Trolling is also a rhetorical strategy, and in this sense its examples predate the Internet. In a 2016 article titled “The first troll“, my colleague James Parker pointed out the trollish echoes in the work of Thomas De Quincey, an English writer best known for his 1821 drug addiction memoir, Confessions of an English Opium Eater. James noted how, early in his career, De Quincey praised his literary idols William Wordsworth and Samuel Taylor Coleridge, but then turned on them, hurling insults at them. Wordsworth’s appearance and Coleridge’s own dependencies; he stirred up quarrels with them until the end of his troubled life. “Never describe Wordsworth as equal in pride to Lucifer: no,” De Quincey wrote in an essay published during the trolling era. “But, if you have the opportunity to write a life of Lucifer, note that by possibility, so far as pride is concerned, he might be a sort of Wordsworth.”

Today’s online actors make De Quincey and “Cunc” look like noble satirists with a mission. The year before the 2016 US election, which introduced the concept of “Russian trolls” into public consciousness, Peter Pomerantsev, a journalist and researcher at the SNF Agora Institute, warned of a new information war, led not by “mere pranksters” but by troll farms organized, paid and supported by the government. In The AtlanticThe November 2016 cover story, “The war goes viral», Emerson T. Brooking and PW Singer detailed how social media contributed to global political upheaval (remember the Brexit campaign, amplified by legions of paid trolls and bots?). Trolls have supported all kinds of policies and ideologies, and some have even risen to power.
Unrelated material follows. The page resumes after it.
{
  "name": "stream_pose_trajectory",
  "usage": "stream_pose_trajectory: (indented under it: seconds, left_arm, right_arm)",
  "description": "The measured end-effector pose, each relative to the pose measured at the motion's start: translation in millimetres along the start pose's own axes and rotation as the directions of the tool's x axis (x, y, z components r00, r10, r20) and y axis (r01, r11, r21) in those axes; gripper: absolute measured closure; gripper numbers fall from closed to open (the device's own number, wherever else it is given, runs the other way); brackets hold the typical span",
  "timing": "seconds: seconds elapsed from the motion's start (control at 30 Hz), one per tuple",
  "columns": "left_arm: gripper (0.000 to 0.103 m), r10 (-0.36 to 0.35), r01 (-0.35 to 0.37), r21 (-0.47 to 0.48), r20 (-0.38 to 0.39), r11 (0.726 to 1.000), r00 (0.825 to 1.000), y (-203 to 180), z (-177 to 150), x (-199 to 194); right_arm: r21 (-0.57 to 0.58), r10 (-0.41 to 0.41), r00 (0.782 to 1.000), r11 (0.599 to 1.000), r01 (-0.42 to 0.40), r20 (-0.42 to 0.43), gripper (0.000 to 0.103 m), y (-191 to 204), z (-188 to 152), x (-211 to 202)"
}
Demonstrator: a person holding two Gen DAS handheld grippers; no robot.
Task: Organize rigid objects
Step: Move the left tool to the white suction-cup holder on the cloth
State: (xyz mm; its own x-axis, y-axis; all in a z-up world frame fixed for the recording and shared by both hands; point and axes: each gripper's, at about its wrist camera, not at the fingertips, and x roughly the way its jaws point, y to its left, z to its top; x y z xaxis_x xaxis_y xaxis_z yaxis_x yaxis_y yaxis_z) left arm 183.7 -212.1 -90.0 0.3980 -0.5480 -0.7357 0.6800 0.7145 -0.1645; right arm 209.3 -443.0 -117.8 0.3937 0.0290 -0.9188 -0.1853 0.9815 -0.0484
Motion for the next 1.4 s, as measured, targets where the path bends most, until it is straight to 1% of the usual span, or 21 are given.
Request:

“I am pleased to announce that the great Elon Musk, together with the American patriot Vivek Ramaswamy, will lead the Department of Government Effectiveness (‘DOGE’),” said President-elect Donald Trump, described as “chief troll», wrote in a statement Tuesday. Musk (a relentless and undeniable troll) and Ramaswamy (another public figure with troll trends) could influence the professional situation of hundreds of thousands of civil servants. The proposed department’s acronym even nods to a longtime Musk favorite, the cryptocurrency DogeCoin, which itself started as a joke.

Trump’s top immigration adviser, Stephen Miller, is expected to return to the White House as deputy chief of staff for policyis another seasoned troll. In a Profile 2018, our editor McKay Coppins observed that Miller “flips from genuine insight to playful incitement and back again.” It’s a fascinating performance to watch, but after an hour and a half in his office, I realize I’m still having trouble locating where trolling ends and true belief begins. When pressed by McKay, Miller asserted that he was not a proponent of “provocation per se” and said he believed in “constructive controversy – for the purpose of enlightenment.” Miller went on to help shape one of the cruelest policies of the first Trump administration, as Caitlin Dickerson reports in her 2022 survey to forced family separations.

Calling many powerful people in Trump’s orbit trolls should not underestimate the danger of their behavior. “Call it trolligarchy – and be convinced that its regime is inescapable,” my colleague Megan Garber. wrote last monthafter Musk appeared on a show on X hosted by Tucker Carlson (troll trends) to joke that Vice President Kamala Harris is not worth the effort of being assassinated. “Life under trolligarchy requires constant acts of micro-translation,” says Megan. “Did she mean it?” Was he joking? Were they lying? As trolling becomes both a path to power and a part of daily life, burnout can set in. Fatigue causes numbness, a disconnection. And then the trolls will really have won.